• **Exercise requirements**
Search the entries for the word "grey" and report each line that has it.

(Saved data entries)

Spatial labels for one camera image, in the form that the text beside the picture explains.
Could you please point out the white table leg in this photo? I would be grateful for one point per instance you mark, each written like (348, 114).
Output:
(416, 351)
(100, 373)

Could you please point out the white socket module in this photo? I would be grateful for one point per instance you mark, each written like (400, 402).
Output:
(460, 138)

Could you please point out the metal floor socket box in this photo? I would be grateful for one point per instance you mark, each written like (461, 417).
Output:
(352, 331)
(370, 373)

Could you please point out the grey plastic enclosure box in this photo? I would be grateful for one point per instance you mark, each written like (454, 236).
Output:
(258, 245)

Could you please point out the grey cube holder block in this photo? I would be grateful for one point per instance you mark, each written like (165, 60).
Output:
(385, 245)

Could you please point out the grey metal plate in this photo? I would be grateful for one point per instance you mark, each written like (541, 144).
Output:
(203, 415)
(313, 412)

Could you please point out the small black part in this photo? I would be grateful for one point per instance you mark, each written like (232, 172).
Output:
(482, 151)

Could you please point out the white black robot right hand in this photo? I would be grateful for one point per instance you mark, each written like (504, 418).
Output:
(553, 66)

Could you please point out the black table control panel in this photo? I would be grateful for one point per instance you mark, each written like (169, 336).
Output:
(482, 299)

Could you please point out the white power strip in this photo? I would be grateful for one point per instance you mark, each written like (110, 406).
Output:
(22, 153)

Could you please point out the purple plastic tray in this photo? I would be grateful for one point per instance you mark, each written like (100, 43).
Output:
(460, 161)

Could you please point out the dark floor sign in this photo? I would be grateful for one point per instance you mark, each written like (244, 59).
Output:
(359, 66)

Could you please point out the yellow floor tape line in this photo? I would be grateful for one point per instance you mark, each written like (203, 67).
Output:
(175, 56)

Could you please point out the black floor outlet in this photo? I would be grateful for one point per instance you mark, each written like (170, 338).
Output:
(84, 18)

• **Task output**
Could you please point out the grey plastic enclosure box in this photo? I would be grateful for one point per instance you mark, each written like (454, 236).
Could you please point out the grey cube holder block in this photo? I would be grateful for one point per instance you mark, each written like (165, 60).
Could you please point out the grey metal plate in this photo? I would be grateful for one point per instance you mark, each written like (541, 144).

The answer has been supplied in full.